| Shorter TV ads means less time to impress – this is a perfect situation to use a vanity 800 number to improve consumer recall of your clients’ brands.Below are snippets from the article, with a link to the full piece.
TV Spots Shrink to Match Attention Spans
By Emily Fredrix, AP, October 27, 2010
The number of 15-second television commercials has jumped more than 70 percent in five years to nearly 5.5 million last year, according to Nielsen. They made up 34 percent of all national ads on the air last year, up from 29 percent in 2005…
Fifteen-second ads cost about the same per second as longer ones but, of course, cost half as much. A 15-second ad on network TV cost about $20,000 on average last year, according to Nielsen…
More than half of commercials run by packaged-goods companies and 60 percent of fast-food ads are 15 seconds, according to Kantar Media. The advertisers simply show a picture of the products, flash a price and the brain knows what the marketer means…
The shorter ads also mean marketers can be on the air more frequently, even within the same commercial break. For example: During a recent episode of CBS’ “How I Met Your Mother,” viewers were bombarded with five brief ads in just a minute and a half, including two spots for Dunkin Donuts sandwiched around a more traditional 30-second ad for Aetna…
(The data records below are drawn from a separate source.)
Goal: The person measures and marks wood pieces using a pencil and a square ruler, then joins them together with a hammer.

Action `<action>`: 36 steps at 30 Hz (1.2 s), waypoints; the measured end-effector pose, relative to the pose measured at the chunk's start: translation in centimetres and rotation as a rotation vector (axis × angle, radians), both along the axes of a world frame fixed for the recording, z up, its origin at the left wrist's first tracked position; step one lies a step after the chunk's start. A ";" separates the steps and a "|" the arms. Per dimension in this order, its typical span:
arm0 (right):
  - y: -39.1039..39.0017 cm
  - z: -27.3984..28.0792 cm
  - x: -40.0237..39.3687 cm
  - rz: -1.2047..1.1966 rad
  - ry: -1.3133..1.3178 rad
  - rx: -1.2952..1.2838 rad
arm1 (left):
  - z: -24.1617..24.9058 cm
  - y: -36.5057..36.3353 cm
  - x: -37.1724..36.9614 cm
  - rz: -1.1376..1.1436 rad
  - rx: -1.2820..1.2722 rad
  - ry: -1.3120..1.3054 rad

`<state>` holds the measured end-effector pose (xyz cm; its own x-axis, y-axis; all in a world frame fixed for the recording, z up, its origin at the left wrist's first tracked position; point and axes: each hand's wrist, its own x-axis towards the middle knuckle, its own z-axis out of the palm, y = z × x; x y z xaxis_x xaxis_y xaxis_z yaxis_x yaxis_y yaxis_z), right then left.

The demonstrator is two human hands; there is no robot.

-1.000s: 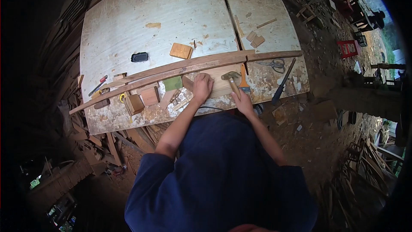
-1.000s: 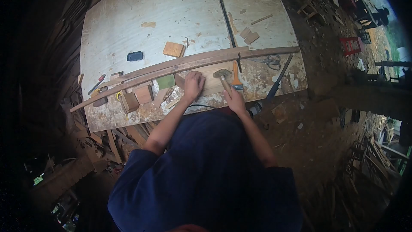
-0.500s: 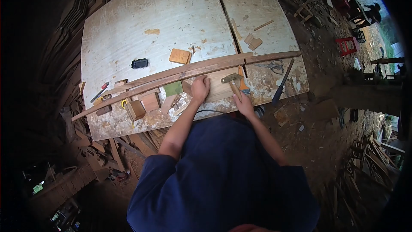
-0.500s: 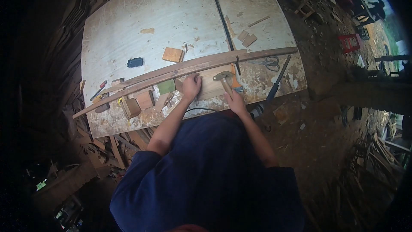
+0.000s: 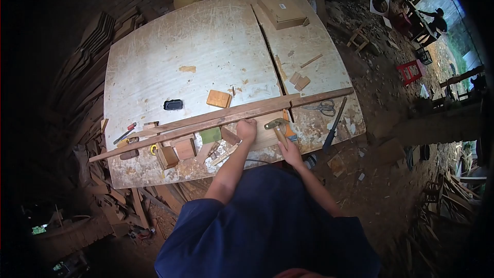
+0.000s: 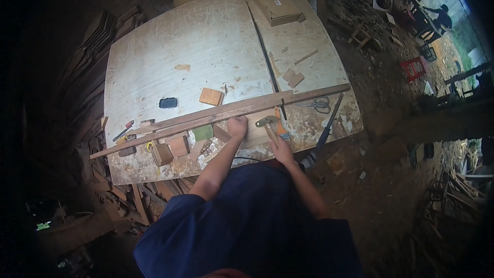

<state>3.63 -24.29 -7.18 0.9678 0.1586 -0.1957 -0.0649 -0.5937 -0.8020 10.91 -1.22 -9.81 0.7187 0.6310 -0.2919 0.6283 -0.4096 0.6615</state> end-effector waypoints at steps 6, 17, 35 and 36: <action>0.0 0.6 0.0 0.008 0.023 0.015 | 0.4 -0.1 0.0 -0.078 0.061 0.030; -0.1 0.3 0.1 0.013 0.057 0.035 | 2.0 -0.2 -3.8 -0.219 -0.171 -0.355; -0.2 -1.1 0.2 0.003 0.021 0.020 | 1.6 -0.4 -4.5 -0.653 0.074 -0.516; -0.2 -1.1 0.2 0.000 0.015 0.017 | 1.5 -0.5 -4.5 -0.655 0.065 -0.523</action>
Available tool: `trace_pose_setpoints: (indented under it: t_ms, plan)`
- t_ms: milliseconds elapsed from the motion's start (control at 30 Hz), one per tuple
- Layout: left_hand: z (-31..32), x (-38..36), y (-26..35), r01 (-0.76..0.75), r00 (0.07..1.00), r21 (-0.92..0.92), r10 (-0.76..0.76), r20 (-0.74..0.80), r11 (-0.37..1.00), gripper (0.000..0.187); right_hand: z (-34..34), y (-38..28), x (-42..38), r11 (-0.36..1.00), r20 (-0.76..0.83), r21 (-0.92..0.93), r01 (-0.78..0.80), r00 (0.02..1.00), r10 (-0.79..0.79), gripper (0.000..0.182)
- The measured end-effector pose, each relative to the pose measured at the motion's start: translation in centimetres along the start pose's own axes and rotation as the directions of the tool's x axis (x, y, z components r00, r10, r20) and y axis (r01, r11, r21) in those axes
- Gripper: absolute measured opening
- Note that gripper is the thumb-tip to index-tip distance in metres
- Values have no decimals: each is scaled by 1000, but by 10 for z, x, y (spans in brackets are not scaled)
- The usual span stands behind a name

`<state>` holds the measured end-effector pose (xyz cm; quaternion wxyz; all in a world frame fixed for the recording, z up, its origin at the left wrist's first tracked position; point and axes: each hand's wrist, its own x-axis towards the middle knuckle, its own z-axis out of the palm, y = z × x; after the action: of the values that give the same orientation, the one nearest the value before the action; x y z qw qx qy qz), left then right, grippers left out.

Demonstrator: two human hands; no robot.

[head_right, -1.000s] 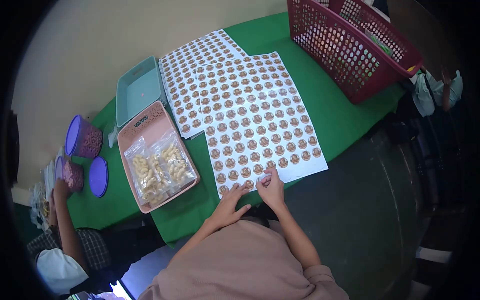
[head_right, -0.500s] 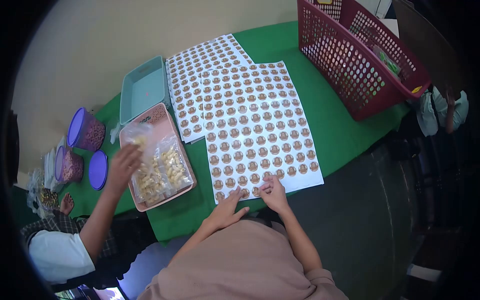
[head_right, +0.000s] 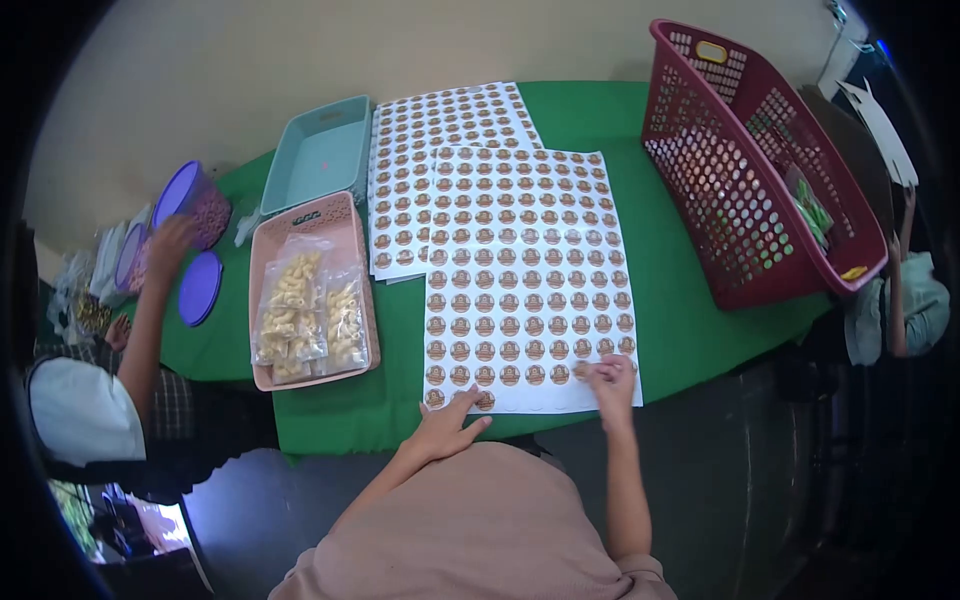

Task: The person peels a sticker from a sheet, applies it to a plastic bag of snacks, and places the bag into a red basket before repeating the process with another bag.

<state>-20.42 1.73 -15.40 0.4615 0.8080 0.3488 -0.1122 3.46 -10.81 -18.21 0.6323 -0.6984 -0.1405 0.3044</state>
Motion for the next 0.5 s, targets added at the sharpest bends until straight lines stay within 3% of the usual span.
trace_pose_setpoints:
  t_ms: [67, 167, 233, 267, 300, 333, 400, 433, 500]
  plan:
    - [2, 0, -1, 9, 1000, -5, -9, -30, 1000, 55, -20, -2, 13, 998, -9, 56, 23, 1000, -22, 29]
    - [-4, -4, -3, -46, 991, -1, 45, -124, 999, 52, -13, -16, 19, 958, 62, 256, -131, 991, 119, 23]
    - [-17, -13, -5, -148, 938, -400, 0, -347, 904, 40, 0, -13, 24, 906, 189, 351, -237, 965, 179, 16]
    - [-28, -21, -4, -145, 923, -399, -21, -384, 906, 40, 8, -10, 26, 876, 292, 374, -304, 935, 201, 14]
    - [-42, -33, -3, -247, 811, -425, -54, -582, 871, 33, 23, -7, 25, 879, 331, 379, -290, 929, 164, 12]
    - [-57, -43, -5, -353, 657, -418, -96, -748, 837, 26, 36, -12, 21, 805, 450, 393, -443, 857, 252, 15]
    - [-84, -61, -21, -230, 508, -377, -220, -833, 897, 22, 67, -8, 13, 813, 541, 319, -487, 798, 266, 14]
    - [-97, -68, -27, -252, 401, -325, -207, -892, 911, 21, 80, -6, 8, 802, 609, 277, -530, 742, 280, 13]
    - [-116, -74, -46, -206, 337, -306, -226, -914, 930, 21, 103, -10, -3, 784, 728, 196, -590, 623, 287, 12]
Big advertisers are driving the shift. Procter & Gamble, the maker of Crest toothpaste and Tide detergent and the world’s biggest advertiser, doubled its number of 15-second ads to more than 299,000 last year from the year before…
Shorter ads can be just as effective as longer ones. Viewers can form new associations, say, knowing about a discount, in a few seconds and then recall that information in just one second, Deborah Mitchell, executive director of the Center for Brand and Product Management at the University of Wisconsin says. People can’t help soaking up the message…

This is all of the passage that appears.